Both lines were intended to be an outlet for the coal deposits of Jackson and Wellston. Construction began on the SJ&P from Jackson on December 7, 1876. The necessary $800,000 in capital had taken two years to raise. A second construction effort began on March 26, 1877, from Springfield. Until July of that year, the line operated as two routes. In June of the following year a branch line to Eureka was completed. Numerous coal mine spurs were constructed.

In 1879, the Springfield, Jackson & Pomeroy was sold at a sheriff's sale to Oliver S. Kelly. Kelly with a group of ten formed the Springfield Southern Railroad Co on November 3, 1879. The plan to extend the line to Rockwood in Lawrence County was never realized, but the SSR did convert the line to standard gauge. On May 23, 1881, the Spring Southern became the Ohio Southern Railroad Company. The company began to make some money at this time. The Ohio Southern was leased by the Indiana, Bloomington & Western Railroad (IB&W), which was building east from Indianapolis to Springfield, and the Chesapeake & Ohio (C&O) building westward from Springfield. The IB&W later became the Peoria & Eastern. IB&W control of the Ohio Southern ended in April 1892.

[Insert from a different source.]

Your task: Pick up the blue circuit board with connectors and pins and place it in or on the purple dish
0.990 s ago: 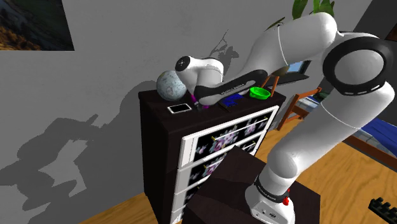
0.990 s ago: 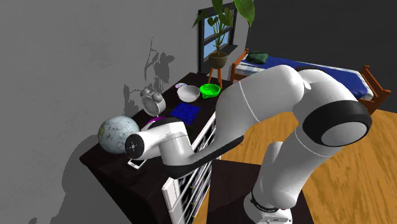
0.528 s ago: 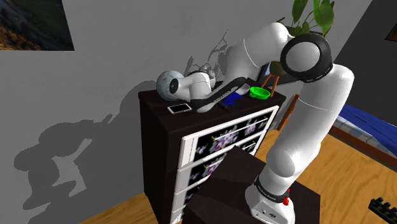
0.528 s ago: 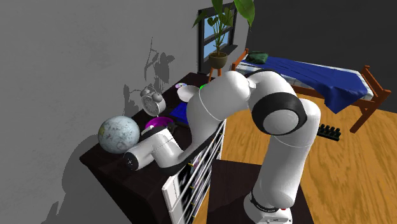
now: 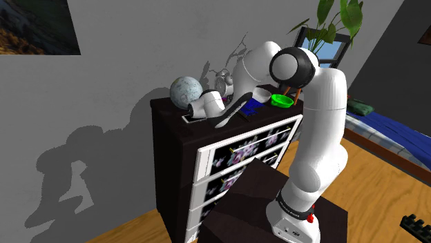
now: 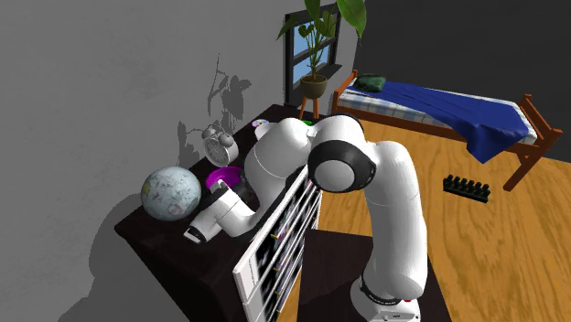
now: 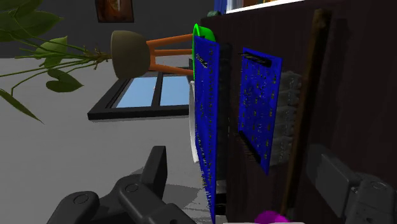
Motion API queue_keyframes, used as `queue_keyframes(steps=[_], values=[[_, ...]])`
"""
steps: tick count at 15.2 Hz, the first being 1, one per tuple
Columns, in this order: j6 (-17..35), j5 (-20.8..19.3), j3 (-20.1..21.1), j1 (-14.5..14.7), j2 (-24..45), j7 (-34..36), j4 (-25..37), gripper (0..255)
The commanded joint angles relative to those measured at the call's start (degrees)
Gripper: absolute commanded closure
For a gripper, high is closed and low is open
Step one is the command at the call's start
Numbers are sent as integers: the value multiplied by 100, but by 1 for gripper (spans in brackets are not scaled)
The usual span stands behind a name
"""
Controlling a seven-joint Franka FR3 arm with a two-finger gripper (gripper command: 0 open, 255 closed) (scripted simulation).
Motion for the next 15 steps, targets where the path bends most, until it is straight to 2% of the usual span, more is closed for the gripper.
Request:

In December 1892, the OS began extending its mainline north from Springfield to Lima, creating a longer single haul roadway. It was completed in December 1893. In 1894, a spur was established to Wellston, plus several to coal mines. On May 9, 1895, the Ohio Southern was forced into receivership due to the financial strain caused by the Lima extension. A group of bondholders purchased the property on October 15, 1898. The Ohio Southern ceased to operate as an independent railroad.

===Extension to Ironton===
On February 11, 1848, a Special Act of the Ohio General Assembly authorized the incorporation of the Iron Railroad Company, and during 1849-50 a six-mile line was built from Ironton to the Vesuvius Tunnel Mines. It was extended in 1853 to Center Station. By 1858, though, the structure spanning Sterrns Creek north of Ironton was considered too weak to carry increased loads and a wrought iron truss, patented by W. H. Moseley and fabricated in Cincinnati, was erected over the stream. This wrought-iron bridge remained in service until 1924, when it was removed and placed on exhibition in the Henry Ford Museum in Dearborn, Michigan, some years later.

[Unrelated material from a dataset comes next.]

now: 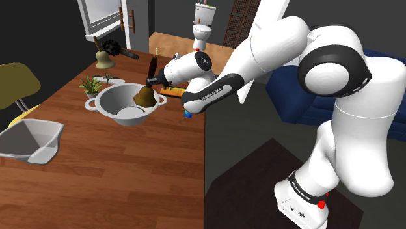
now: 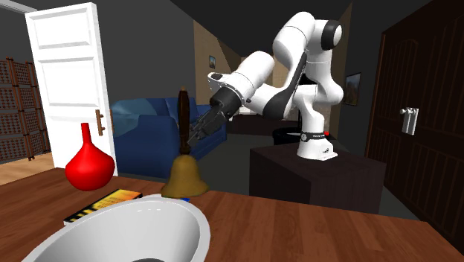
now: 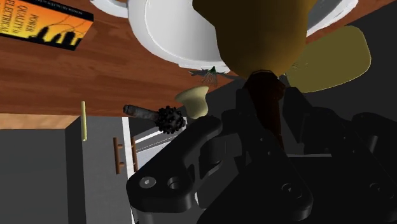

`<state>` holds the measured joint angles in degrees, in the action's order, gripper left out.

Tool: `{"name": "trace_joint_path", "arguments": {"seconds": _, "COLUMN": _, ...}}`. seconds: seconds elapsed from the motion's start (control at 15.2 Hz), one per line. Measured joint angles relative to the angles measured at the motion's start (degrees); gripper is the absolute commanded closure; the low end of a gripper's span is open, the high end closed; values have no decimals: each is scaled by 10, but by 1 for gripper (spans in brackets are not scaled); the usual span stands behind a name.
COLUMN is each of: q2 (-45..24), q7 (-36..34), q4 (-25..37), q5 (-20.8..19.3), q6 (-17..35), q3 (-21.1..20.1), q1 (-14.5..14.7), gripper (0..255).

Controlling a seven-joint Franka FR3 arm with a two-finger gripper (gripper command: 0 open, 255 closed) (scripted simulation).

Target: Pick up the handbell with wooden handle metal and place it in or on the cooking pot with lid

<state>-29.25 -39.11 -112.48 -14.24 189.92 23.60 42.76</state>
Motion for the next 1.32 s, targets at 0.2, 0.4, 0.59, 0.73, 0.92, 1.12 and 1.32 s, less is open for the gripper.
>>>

==Cincinnati, Columbus & Hocking Valley Railroad.==
From November 28, 1883, until May 31, 1884, the Ohio Southern operated a small railroad, the Cincinnati, Columbus & Hocking Valley. The CC&HV extended from Jeffersonville with the Ohio Southern west to Claysville Junction on the Little Miami Railroad's Cincinnati-Xenia main line. Organized on December 9, 1875, as the Waynesville, Port William & Jeffersonville Railroad Co. The owners were among group of ten involved with the Springfield, Jackson & Pomoroy. The CC&HV completed 15 miles from Jeffersonville to Port William by October 1877, and the following month was reorganized as the Columbus, Washington & Cincinnati Railroad Co. By 1887, the W&C was abandoned and tracks removed. In March 1884, the Ohio Southern purchased a portion of the roadbed for a Cincinnati-Columbus line. Built from Sedalia through Jeffersonville and on to Kingman, the line was never finished and it was abandoned in several stages from 1931 and 1941.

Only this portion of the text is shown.